La situation entourant Me Aviol Fleurant, ancien ministre de la Planification et de la Coopération Externe, a pris un nouveau tournant après que l’Unité de Lutte Contre la Corruption (ULCC) a officiellement demandé à la justice haïtienne de le poursuivre pour des accusations de corruption et de fausse déclaration de patrimoine. Ce développement survient après la publication d’un rapport d’enquête accablant, qui met en évidence des irrégularités financières et des actes d’enrichissement illicite présumés.
Contexte de l’enquête
L’enquête de l’ULCC sur Aviol Fleurant a pris racine dans une pétition menée par le journaliste Rudy Sanon, appuyée par plus de 4 900 signataires. Cette initiative citoyenne mettait en exergue la nécessité de renforcer la transparence et de responsabiliser les responsables publics en Haïti. Sous la direction du Directeur Général de l’ULCC, Me Hans Jacques Ludwig Joseph, le rapport d’enquête a mis au jour des irrégularités majeures dans la déclaration de patrimoine de M. Fleurant, soulevant des préoccupations sur l’intégrité de la gestion publique.
Les principaux faits reprochés
Le rapport accuse Me Aviol Fleurant d’avoir dissimulé une croissance injustifiée de son patrimoine, qui aurait augmenté de 253,26 % pendant son mandat, atteignant un total de 75 millions 207 mille 339 gourdes. En outre, l’ancien ministre aurait utilisé des fonds inexpliqués pour acquérir deux propriétés à Péguy-Ville au nom de ses enfants, d’une valeur de 75 000 dollars américains. Il est également accusé d’avoir omis de déclarer des honoraires d’avocat s’élevant à 400 000 gourdes par mois, ce qui aurait privé l’État de revenus fiscaux d’environ 2,8 millions de gourdes.
Recommandations de l’ULCC
L’ULCC recommande non seulement la poursuite de Me Fleurant devant la justice, mais aussi un redressement fiscal de ses déclarations de patrimoine pour les exercices financiers de 2015-2016, 2016-2017 et 2017-2018. Ces recommandations visent à promouvoir une gouvernance transparente et à assurer que les représentants de l’État soient tenus responsables de leurs actions.
Conséquences et impact
Cette affaire est un exemple de la lutte de la société haïtienne contre la corruption et pour une plus grande transparence dans la gestion des affaires publiques.

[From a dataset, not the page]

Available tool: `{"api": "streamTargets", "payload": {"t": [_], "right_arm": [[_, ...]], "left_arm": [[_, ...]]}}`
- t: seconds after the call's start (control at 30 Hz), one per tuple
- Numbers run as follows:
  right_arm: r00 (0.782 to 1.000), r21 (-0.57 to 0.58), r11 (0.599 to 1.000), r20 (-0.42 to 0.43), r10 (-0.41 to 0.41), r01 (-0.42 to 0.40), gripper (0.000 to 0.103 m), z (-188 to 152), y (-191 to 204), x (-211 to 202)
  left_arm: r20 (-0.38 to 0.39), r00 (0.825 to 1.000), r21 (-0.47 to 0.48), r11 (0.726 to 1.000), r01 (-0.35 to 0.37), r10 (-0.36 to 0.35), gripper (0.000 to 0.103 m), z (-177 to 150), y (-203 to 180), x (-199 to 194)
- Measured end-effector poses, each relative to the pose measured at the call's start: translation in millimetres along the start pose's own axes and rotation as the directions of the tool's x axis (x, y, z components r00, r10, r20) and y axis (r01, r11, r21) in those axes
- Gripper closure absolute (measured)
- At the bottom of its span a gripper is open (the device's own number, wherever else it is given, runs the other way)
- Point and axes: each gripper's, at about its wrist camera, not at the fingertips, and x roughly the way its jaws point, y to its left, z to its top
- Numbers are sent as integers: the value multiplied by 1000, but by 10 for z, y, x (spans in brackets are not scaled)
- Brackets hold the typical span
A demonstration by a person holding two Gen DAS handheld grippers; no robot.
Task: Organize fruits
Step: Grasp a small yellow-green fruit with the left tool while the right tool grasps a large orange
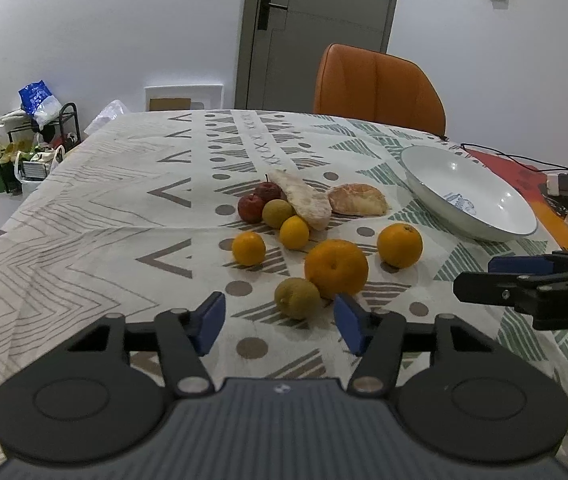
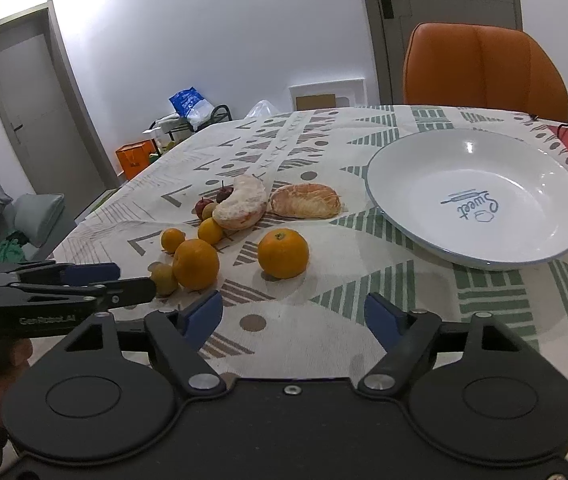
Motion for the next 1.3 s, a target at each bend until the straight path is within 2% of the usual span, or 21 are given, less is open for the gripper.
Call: {"api": "streamTargets", "payload": {"t": [0.37,0.47,0.5,1.3], "right_arm": [[1000,-6,1000,-15,-14,14,29,75,-51,163],[1000,-6,1000,-18,-18,17,29,88,-65,207],[1000,-6,1000,-20,-19,19,29,90,-67,222],[999,-38,999,-33,-21,20,30,205,-26,525]], "left_arm": [[-26,999,-21,999,29,-29,55,5,34,180],[-21,1000,-25,1000,12,-13,74,23,42,201],[-24,1000,-35,999,10,-11,77,34,50,206],[20,995,-54,994,-95,96,77,177,302,-20]]}}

Les actions entreprises par l’ULCC pourraient marquer un tournant important dans la mise en place de mécanismes de contrôle plus stricts pour prévenir l’enrichissement illicite au sein du gouvernement.
L’issue de cette affaire sera déterminante pour renforcer la confiance des citoyens envers les institutions publiques et pour encourager une culture de responsabilité et d’éthique parmi les responsables publics en Haïti.